Beber Água da Rocha
Em nossa caminhada pela história do culto ao Coração de Cristo, vamos ficar ainda alguns momentos com os Santos Padres da Igreja. Um deles, São Justino, da Escola de Éfeso, deixou-nos vários textos sobre Jesus como fonte de água viva que encerram uma pequena teologia do Coração de Jesus: uma combinação de Jo. 7,37 com Jo. 19,34 e com a imagem de Cristo como a rocha da qual brota água (cf 1Cor. 10,34).
Nós cristãos somos o verdadeiro povo de Israel que nasce do Cristo, porque saímos do seu Coração como de uma rocha (Diálogo 135,5). Esta teologia era bem conhecida em toda a Ásia Menor e também na antiga Igreja africana. São Cipriano, por exemplo, também escreve sobre isto.

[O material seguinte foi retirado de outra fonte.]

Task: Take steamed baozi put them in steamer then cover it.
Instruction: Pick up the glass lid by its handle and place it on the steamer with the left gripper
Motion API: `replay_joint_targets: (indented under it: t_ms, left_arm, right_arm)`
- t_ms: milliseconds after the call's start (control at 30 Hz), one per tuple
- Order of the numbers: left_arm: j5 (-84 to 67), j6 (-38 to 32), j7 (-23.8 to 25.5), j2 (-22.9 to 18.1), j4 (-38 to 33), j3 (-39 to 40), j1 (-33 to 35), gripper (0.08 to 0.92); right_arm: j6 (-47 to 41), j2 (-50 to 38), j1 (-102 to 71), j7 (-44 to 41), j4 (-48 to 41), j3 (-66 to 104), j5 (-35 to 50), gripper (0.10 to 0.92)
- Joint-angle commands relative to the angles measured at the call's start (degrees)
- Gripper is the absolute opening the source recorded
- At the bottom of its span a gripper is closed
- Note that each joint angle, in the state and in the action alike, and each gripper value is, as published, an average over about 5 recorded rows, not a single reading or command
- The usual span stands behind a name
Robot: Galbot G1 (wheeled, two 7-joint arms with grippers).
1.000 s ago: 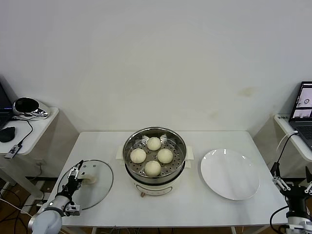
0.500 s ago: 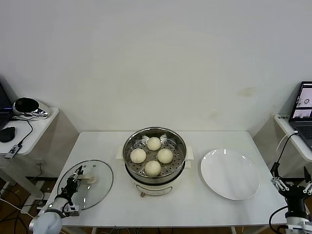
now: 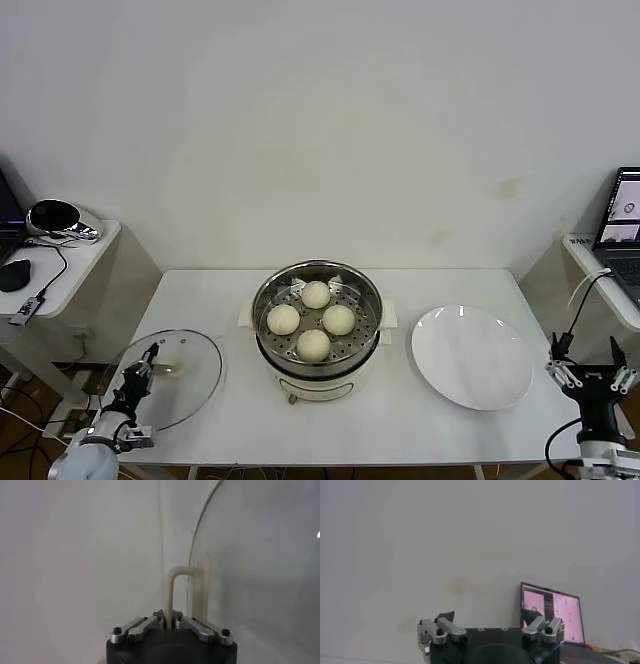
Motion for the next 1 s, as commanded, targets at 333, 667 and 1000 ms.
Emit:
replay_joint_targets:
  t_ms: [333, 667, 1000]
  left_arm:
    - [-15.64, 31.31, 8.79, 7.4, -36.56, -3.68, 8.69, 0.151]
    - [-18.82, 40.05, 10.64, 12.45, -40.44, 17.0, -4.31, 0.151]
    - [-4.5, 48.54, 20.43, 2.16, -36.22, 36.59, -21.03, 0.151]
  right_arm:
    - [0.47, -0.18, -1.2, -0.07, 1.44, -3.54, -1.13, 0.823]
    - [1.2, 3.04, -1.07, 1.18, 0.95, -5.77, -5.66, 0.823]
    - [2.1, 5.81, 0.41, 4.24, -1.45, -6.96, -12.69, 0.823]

Em algumas obras da antiga Espanha encontramos a mesma doutrina. O bispo Gregório de Elvira escrevia: “Quando o povo passava sede no deserto, Moisés bateu na rocha com a sua vara, isto é, com madeira, e brotaram rios de água. Assim foi prefigurado o mistério do Batismo. Porque a rocha é o símbolo de Cristo, como afirma o Apóstolo (S. Paulo): bebiam da rocha espiritual que os seguia. A rocha, porém, era Cristo. Por isso, não há dúvida, essa rocha era o corpo do Senhor que foi ‘batido’ (ferido) com a madeira da Cruz, e agora dele brota água viva para todos os que têm sede. Assim está escrito: Do seu seio correrão rios de água viva” (Tractatus Origenis 15, p. 165, Ed.Batiffol, Paris 1900).
Santo Ambrósio seguia a Escola Alexandrina e dizia que nós, que bebemos da fonte que é Cristo, tornamo-nos, agora, fonte de água viva para os outros. Apesar disso, ele deixou-nos uma linda mensagem, bem dentro da doutrina da Escola de Éfeso: Cristo é a fonte e nós somos convidados a beber. Veja o que ele escreveu: “Bebe de Cristo, porque Ele é a rocha donde brota a água. Bebe de Cristo, porque Ele é a fonte da vida. Bebe de Cristo, porque Ele é o rio cuja corrente traz alegria à cidade de Deus. Bebe de Cristo, porque Ele é a paz. Bebe de Cristo, porque do seu seio correm rios de água viva” (Explanatio Psalmorum 1,33).
Encontramos, aqui, uma expressão muito cara aos irmãos Rahner: Fonte de vida. E, a fonte de vida é Cristo, porque o Senhor ressuscitado entrega-nos o Espírito. O seu Coração é a casa, a lareira do Espírito. O Coração de Jesus dá-nos um coração novo porque nos dá seu Espírito.
São Boaventura lembra-nos que a Eucaristia nasce do Coração apaixonado de Jesus: “Ele que amara os seus, amou-os até o fim”(Jo. 13,1). Jesus levou o seu amor até o limite extremo. A Tradição da Igreja viu sempre no sangue que brotou do lado aberto de Cristo na Cruz, um símbolo da Eucaristia.
São Boaventura escreve: “Para que do lado de Cristo, morto na cruz, se formasse a Igreja e se cumprisse a Escritura que diz: ‘olharão para Aquele que transpassaram’, a Divina Providência permitiu que um dos soldados lhe abrisse com a lança o lado sacrossanto e dele fizesse brotar sangue e água. Este é o preço de nossa redenção, saído daquela divina fonte, isto é, do íntimo do seu Coração, para dar aos sacramentos da Igreja o poder de conferir a vida da graça e se tornar para aqueles que vivem em Cristo uma fonte de água viva que jorra para a vida eterna” (LH, III, p. 635).